Selon les derniers chiffres du ministère de la santé, 816 nouveaux cas ont été confirmés mercredi, ce qui fait grimper le total des cas à
307 259 depuis le début de la pandémie.

En date de mardi soir, le bilan était de 2 291 victimes, dont 13 dans le journée de mardi.

Le nombre de cas actifs, un chiffre qui a également drastiquement chuté, est tombé à 19 547. C’est la première fois depuis le 12 juillet qu’il ne dépasse pas la barre des 20 000.

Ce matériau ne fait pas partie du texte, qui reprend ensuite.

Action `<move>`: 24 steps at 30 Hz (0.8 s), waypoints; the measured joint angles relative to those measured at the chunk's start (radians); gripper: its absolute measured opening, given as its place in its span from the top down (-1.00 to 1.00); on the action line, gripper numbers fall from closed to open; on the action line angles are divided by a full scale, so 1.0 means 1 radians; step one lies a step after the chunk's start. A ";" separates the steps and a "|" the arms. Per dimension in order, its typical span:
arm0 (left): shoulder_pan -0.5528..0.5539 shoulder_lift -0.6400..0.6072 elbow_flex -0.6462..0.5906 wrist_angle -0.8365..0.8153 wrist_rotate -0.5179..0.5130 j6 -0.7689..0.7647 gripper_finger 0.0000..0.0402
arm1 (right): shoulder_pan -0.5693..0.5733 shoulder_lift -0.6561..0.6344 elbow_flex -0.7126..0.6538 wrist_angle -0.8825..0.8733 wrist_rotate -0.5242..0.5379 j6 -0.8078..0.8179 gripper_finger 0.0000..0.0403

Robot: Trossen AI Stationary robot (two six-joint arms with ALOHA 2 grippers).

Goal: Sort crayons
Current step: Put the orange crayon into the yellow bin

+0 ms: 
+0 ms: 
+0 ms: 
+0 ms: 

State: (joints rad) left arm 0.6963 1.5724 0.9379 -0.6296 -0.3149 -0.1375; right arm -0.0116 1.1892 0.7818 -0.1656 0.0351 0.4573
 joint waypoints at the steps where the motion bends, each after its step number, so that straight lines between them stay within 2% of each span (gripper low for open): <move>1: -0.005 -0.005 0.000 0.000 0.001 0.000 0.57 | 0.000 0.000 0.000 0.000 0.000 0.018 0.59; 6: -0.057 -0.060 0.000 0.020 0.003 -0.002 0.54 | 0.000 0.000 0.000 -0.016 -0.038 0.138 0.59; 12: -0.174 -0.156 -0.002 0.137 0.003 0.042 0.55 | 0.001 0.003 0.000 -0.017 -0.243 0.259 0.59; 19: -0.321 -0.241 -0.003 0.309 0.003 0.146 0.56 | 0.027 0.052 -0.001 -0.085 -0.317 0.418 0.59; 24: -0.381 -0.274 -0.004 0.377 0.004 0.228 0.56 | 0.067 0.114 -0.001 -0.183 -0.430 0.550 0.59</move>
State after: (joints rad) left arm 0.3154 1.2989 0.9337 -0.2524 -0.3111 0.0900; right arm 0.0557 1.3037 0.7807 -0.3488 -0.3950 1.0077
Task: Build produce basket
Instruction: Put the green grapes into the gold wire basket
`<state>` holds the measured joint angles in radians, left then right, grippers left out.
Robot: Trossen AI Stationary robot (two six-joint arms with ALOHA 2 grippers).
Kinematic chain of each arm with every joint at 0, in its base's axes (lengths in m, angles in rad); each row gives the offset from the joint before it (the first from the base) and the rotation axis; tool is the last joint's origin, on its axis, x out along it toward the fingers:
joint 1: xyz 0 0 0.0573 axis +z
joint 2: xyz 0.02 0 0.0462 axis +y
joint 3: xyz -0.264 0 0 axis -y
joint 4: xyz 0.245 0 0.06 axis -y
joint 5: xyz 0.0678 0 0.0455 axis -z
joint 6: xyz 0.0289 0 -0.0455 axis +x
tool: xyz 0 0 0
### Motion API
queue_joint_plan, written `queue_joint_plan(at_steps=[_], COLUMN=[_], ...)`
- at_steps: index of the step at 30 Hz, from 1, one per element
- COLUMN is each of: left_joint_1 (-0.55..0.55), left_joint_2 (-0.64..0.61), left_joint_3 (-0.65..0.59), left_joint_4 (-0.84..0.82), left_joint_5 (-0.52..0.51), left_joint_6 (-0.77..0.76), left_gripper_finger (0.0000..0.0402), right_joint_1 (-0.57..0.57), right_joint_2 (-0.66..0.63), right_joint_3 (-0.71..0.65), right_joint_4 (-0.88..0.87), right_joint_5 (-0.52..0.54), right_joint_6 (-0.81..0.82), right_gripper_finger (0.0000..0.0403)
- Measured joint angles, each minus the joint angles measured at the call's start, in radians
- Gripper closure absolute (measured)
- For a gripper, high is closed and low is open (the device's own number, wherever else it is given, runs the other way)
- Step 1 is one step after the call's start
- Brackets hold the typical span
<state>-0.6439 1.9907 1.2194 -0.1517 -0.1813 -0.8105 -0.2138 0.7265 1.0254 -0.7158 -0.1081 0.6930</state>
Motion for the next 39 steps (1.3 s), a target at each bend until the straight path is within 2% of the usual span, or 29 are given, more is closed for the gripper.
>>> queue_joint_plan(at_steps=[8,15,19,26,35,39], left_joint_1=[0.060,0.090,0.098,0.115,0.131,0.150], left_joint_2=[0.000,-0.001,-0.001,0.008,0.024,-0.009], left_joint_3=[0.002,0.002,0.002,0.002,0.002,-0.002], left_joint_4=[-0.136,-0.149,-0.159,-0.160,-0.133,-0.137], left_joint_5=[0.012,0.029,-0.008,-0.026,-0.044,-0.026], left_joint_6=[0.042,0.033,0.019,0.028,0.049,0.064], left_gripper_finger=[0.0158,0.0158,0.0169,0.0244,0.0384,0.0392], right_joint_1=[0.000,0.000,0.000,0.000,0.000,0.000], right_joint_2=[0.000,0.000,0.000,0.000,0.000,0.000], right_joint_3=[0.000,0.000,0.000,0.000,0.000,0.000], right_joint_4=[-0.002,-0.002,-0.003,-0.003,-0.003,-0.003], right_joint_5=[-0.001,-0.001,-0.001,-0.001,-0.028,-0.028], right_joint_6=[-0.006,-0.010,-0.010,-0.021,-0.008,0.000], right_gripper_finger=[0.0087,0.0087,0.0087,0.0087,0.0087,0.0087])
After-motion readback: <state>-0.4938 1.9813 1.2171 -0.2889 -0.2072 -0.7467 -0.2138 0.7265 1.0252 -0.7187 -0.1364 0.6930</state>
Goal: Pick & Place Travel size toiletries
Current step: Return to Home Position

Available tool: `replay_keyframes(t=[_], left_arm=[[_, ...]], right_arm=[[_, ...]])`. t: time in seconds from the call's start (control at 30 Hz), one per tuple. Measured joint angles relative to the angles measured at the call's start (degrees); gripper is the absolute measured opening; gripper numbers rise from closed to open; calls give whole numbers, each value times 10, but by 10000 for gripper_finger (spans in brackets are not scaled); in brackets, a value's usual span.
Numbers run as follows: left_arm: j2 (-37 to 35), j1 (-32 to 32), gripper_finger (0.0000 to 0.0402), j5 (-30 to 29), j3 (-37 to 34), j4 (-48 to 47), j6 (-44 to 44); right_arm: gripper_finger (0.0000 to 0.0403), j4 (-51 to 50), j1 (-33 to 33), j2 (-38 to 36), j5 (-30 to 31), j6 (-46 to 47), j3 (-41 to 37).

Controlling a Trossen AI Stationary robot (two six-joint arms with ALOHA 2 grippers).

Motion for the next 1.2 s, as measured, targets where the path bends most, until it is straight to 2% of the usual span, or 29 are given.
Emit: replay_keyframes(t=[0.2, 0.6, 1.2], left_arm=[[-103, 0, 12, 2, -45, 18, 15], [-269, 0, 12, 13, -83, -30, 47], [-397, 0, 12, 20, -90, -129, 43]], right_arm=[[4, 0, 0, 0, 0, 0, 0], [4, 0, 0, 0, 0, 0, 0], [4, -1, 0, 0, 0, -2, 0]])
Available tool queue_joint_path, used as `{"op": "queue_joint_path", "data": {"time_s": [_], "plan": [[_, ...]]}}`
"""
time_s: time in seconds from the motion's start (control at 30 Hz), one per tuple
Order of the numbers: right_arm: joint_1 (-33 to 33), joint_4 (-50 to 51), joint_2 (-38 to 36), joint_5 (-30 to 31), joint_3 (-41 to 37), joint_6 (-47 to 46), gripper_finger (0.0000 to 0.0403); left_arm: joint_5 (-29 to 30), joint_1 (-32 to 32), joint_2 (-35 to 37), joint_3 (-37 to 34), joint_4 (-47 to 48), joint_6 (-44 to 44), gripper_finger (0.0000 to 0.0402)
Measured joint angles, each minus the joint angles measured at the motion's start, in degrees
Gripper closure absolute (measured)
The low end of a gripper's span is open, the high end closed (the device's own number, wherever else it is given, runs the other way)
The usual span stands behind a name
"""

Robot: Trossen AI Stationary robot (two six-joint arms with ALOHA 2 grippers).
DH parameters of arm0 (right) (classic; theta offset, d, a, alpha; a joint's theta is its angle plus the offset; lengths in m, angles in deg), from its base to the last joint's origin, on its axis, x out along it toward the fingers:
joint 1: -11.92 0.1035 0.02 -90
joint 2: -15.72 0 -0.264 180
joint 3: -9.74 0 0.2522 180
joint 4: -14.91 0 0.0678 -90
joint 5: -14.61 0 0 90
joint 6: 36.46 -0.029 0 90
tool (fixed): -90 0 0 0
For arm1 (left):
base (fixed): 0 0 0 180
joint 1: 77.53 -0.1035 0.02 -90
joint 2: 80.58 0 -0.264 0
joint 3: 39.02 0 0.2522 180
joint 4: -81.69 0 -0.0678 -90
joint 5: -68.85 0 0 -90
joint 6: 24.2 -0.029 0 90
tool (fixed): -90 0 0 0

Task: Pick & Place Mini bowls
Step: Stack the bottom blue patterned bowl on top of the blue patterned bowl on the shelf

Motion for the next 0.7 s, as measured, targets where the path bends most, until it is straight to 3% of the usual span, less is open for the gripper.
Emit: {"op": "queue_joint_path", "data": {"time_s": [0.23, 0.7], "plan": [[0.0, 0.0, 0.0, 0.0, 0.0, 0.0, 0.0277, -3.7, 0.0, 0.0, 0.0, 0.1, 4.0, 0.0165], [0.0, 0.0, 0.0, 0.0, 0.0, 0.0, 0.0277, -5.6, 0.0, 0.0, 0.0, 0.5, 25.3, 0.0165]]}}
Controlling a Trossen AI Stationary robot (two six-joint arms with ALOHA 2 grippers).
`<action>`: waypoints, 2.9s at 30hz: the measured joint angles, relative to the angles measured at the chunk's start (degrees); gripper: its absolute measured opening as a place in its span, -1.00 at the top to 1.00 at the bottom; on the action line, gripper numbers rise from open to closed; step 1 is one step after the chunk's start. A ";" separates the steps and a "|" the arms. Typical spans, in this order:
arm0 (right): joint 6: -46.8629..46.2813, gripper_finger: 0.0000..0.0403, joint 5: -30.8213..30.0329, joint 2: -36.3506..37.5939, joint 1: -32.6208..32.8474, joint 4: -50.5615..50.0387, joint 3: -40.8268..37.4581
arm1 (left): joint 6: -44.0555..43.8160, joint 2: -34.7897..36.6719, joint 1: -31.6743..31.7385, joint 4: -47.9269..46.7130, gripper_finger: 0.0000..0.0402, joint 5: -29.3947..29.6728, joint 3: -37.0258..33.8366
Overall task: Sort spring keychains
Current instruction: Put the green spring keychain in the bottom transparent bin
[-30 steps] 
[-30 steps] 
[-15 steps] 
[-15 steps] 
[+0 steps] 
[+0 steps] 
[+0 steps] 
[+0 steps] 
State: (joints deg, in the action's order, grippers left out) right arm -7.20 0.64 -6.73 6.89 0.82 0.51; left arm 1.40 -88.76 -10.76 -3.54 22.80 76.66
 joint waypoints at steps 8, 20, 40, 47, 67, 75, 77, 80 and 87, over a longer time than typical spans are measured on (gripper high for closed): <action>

Le ministère de la Santé a déclaré que 596 personnes étaient dans un état grave, dont 232 sous respirateurs. 176 patients sont dans un été modéré et le reste des malades n’ont que peu ou pas de symptômes.

Le ministère a indiqué que 30 581 tests avaient été réalisés en date de mercredi à minuit, avec un taux de positivité de 2,7 %. Le taux de positivité a grimpé à 15 % en septembre, au plus haut de la seconde vague.

Un groupe de travail militaire a écrit mercredi matin dans son rapport quotidien qu’Israël continuait à prendre le contrôle de l’épidémie, mais a ajouté qu’en valeur absolue, le taux de mortalité était encore très élevé.

Les autorités sanitaires ont également averti que la tendance à la baisse pourrait rapidement s’inverser si le public ne faisait pas preuve de vigilance.